The course may be summarized as follows:

- The forms and modes of contemporary narratives – genres of narrative contents, questioning the autobiography, intertextuality…

- The issue of reception; stylistic and rhetorical coding between the author and the reader. Reading in the face of writing.

- The experience of language. Each type of text/narrative is a language game. Re-examining literary experiments, history of the avant-gardes (Lettrism, Dadaism, and so on).

- Reflections on writing in the Internet age – new types of messages and the specific lexicon of electronic media. Figures of the new communication/distribution spaces.

  • Film-video

Professor: Xavier Garcia Bardon

A journey through the history of film, starting from the turn of modernity. This course is based on a large quantity of screenings: fictions, documentaries, avant-garde cinema, militant film, artist’s films… While a contextual introduction will be provided before each screening, all these documents will serve as starting points for a shared study. These films will allow us to approach notions such as the issue of the relation between film and reality, the relation between film and other arts or practices, the defining specificities of the medium, the status of the author… Guests (artists, critics, programmers) will be regularly invited to present and discuss their work.

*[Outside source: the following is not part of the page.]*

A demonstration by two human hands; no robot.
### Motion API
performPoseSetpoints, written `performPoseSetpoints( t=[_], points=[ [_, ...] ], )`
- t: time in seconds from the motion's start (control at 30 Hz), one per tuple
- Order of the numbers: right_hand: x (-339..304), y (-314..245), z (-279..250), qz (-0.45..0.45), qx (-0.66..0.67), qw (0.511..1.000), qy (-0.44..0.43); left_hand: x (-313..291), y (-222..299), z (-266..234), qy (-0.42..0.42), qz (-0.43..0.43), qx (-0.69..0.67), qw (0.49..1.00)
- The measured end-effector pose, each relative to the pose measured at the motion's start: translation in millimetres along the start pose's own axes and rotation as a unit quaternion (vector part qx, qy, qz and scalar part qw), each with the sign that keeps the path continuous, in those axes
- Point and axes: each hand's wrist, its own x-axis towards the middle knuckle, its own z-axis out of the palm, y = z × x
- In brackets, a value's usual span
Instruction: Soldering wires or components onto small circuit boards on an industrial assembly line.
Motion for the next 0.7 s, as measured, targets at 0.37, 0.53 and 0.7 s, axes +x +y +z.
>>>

'*Computing, social networks II – The Networked Social'

Professor: Wendy Van Wynsberghe

The digital spaces in which artists locate their work may partially be labeled as virtual spaces. Yet, the fundamental conditions for their very existence are inherently physical. Cables, servers, contracts, the Internet, geopolitical, legal and social conventions are just a few examples of the elements that shape and rule over our digital spaces. Debunking the mechanisms and underwrite our daily use of these networks and spaces, this course aims at developing a critical consciousness of the “techno-colonization”, control and privatization processes at stakes within these spaces. This course offers methodologies imagining a possible public, shared digital space, and how to use it for artistic purposes by drawing from the history of art, performance and activism in the public space.


  • Digital programming

Professor: Lionel Maes

This course approaches computer codes as omnipresent tools demanding to be understood, studied, twisted, and diverted as a creative, committed individual. A focus will be placed on the emergence of singular writing forms, on understanding and confronting the fundamental notions of programming. By “teaching code-writing”, I intend to pass on the logics, symbols and structures shared by the specific programming languages that will be approached. The aim is to provide the sufficient keys to learn any language in an autonomous manner, to be able to analyze and compose algorithms, to structure and truly “write with code”. Each notion will be systematically studied in relation to contemporary scientific, artistic and graphic writing practices. This course is organized over two consecutive years (BAC 2 and BAC 3), and covers a series of languages linked to front-end (HTML, CSS, Javascript, SVG) or back-end web development (PHP, Python, XML, my SQL), linked to digital creation (Processing, Python, Openframeworks, Cinder) or physical computing (RaspberryPI, Arduino).